TASK DIRECTIONS:
Scan the records for the string "Panadol"; copy each line where it occurs.

··········

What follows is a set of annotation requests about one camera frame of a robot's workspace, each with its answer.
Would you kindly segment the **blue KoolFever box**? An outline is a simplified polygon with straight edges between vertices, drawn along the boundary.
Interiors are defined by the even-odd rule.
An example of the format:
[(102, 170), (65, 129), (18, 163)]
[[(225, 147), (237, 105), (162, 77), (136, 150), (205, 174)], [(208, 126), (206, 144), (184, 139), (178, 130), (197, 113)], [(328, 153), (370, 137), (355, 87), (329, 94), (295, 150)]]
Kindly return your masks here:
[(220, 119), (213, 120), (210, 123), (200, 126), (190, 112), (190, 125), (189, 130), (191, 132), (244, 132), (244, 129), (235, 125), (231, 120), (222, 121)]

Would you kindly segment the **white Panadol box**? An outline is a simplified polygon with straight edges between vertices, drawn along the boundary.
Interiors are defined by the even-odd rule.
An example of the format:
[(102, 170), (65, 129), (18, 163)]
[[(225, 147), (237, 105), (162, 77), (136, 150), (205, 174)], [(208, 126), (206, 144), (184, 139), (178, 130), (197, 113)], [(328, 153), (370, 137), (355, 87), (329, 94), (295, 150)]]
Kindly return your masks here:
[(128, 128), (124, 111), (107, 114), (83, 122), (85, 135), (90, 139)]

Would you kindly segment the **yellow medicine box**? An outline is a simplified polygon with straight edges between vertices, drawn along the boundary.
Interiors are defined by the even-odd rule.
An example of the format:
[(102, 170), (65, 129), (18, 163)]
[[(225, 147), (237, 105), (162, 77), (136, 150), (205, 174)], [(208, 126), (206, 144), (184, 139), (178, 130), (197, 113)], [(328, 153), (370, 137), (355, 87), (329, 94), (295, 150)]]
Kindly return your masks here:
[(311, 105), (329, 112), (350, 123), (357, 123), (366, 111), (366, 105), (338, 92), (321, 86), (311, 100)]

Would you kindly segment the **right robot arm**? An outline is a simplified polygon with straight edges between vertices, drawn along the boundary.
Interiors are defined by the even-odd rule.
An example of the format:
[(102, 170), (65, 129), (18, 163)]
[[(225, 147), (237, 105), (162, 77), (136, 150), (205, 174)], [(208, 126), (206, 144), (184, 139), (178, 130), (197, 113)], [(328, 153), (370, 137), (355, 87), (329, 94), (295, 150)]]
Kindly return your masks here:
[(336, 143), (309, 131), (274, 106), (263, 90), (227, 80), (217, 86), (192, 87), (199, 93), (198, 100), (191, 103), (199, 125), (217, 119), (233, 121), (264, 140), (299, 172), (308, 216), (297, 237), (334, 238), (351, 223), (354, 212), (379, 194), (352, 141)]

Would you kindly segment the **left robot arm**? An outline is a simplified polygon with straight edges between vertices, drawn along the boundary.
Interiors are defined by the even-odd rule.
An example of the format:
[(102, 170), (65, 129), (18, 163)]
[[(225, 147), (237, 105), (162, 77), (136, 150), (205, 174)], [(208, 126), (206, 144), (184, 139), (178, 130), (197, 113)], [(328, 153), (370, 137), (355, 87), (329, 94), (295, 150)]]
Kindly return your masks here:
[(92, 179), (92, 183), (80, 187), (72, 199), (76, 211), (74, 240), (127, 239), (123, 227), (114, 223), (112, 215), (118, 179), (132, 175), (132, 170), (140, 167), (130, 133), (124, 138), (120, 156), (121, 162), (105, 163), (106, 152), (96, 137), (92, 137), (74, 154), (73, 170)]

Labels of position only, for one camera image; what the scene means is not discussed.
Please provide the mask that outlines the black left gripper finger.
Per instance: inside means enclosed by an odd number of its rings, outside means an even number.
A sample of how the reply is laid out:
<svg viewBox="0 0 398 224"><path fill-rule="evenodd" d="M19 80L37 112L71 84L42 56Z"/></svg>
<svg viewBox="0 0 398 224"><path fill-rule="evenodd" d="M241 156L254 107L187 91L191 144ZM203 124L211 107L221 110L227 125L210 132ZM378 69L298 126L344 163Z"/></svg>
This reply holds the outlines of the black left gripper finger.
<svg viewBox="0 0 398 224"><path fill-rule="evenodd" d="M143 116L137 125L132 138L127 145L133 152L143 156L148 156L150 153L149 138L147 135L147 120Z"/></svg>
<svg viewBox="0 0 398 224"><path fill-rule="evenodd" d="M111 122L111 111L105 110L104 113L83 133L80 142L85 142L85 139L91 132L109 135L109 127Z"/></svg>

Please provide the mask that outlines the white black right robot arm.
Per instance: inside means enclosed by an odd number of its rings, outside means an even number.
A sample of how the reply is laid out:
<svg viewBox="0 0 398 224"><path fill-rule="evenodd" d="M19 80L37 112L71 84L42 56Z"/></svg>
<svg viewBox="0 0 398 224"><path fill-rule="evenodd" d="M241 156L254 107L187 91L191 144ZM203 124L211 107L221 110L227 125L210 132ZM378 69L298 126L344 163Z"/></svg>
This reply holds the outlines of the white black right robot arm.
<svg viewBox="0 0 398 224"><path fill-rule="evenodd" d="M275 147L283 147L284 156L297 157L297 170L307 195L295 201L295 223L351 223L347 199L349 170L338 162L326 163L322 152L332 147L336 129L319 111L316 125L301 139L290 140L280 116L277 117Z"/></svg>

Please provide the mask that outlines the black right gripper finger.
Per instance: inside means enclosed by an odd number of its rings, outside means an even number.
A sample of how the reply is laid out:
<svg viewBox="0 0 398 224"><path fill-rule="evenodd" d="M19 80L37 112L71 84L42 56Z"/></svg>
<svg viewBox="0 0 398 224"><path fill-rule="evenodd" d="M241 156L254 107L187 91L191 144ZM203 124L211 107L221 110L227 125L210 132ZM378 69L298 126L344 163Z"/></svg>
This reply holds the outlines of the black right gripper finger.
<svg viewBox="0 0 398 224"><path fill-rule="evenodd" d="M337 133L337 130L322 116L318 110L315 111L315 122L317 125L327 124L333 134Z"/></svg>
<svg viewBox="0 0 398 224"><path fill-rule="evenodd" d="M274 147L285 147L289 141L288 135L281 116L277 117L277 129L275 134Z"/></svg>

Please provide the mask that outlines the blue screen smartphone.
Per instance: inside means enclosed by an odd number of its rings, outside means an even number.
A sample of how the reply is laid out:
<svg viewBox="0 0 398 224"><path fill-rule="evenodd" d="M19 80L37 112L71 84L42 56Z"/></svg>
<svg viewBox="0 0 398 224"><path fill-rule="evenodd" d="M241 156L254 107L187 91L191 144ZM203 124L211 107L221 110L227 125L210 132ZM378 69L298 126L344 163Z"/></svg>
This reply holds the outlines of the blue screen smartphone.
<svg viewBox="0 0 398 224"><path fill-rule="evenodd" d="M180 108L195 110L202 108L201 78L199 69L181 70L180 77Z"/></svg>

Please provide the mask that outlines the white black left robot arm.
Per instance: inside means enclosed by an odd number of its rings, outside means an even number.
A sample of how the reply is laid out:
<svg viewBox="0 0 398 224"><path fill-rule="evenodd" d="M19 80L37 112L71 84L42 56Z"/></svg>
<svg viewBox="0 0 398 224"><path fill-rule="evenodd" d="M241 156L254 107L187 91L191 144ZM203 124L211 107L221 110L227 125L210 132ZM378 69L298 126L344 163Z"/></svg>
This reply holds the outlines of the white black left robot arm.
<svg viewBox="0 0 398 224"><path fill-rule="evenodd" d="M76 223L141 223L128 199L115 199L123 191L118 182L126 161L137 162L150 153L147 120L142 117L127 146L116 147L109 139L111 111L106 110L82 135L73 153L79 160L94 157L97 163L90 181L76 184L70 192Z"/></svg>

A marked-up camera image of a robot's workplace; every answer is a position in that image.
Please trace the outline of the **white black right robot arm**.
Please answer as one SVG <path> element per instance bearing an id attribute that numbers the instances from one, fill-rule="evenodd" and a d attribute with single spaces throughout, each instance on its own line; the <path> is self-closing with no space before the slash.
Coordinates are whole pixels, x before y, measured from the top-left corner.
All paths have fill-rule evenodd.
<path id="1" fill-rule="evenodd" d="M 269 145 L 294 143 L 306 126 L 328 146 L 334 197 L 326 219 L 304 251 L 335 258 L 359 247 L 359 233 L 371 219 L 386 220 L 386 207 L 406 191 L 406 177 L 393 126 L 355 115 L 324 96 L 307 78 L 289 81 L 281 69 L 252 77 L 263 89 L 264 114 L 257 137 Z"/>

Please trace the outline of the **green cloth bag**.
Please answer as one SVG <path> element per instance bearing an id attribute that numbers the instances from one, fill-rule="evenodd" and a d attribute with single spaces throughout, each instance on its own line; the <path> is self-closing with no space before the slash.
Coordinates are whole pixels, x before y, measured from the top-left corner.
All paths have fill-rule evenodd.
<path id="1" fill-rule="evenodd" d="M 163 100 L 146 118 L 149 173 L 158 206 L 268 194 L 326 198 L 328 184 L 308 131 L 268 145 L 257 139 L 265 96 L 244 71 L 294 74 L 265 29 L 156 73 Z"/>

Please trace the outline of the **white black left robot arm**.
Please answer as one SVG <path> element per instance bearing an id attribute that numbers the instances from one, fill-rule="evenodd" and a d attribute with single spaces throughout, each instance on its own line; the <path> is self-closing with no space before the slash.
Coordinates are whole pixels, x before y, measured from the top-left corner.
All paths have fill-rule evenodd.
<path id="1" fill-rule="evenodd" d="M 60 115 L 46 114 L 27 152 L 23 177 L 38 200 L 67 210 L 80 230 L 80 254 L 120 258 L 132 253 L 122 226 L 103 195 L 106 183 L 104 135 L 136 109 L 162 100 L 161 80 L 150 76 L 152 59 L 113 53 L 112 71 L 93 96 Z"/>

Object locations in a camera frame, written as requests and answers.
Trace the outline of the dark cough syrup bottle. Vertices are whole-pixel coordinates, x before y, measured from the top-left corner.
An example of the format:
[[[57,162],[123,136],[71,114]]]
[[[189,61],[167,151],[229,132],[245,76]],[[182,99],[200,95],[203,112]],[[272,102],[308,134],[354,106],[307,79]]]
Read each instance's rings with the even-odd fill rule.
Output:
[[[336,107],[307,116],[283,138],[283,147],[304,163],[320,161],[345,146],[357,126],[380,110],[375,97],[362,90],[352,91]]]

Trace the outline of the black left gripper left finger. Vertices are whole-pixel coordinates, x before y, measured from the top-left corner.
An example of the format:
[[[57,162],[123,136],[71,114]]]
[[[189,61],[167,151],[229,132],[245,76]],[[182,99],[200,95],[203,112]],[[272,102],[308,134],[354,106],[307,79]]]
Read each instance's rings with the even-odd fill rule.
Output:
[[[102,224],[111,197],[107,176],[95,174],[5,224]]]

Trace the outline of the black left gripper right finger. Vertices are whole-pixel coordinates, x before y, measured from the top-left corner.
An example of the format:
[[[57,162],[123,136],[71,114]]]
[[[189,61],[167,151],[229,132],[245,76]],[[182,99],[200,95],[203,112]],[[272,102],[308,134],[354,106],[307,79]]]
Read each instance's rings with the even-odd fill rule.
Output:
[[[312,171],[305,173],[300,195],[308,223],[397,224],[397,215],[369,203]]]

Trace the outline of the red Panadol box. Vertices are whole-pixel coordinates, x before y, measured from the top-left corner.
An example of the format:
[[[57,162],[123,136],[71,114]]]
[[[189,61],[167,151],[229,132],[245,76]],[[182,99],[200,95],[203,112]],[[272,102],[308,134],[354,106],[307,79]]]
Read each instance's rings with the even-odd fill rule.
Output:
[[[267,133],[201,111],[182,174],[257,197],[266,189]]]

··········

EXERCISE ANSWER:
Would you kindly segment the **white Panadol box**? An outline is a simplified polygon with straight edges between vertices, drawn along the boundary.
Trace the outline of the red Panadol box. Vertices are whole-pixel coordinates, x before y, measured from the top-left corner.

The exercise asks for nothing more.